▸ The data:
——

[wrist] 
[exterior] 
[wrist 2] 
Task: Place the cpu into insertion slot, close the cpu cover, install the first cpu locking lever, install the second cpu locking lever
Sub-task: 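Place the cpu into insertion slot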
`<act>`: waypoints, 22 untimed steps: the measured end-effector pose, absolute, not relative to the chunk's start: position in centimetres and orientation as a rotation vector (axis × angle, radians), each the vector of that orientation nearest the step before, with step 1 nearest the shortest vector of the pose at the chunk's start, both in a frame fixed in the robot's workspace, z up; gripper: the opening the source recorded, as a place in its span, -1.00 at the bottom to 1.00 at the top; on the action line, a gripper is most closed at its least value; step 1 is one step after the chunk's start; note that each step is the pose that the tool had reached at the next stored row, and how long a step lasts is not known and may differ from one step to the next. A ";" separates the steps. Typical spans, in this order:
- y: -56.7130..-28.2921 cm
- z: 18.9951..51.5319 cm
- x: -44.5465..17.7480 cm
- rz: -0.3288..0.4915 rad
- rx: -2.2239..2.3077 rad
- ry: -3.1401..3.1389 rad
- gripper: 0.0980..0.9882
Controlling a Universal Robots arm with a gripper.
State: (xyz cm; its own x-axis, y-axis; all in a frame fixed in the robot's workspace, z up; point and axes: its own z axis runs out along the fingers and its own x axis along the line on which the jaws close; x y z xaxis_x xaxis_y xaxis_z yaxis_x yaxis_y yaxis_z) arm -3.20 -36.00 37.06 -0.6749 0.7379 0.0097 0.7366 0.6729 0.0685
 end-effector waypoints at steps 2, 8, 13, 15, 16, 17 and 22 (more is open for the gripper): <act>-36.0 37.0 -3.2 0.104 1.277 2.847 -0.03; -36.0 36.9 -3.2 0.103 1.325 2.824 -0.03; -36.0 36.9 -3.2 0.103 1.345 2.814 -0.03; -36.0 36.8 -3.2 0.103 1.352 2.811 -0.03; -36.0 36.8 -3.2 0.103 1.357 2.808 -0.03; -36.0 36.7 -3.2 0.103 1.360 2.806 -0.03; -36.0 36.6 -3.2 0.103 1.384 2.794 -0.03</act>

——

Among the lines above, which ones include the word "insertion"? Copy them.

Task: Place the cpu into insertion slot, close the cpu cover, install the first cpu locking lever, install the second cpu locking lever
Sub-task: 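Place the cpu into insertion slot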

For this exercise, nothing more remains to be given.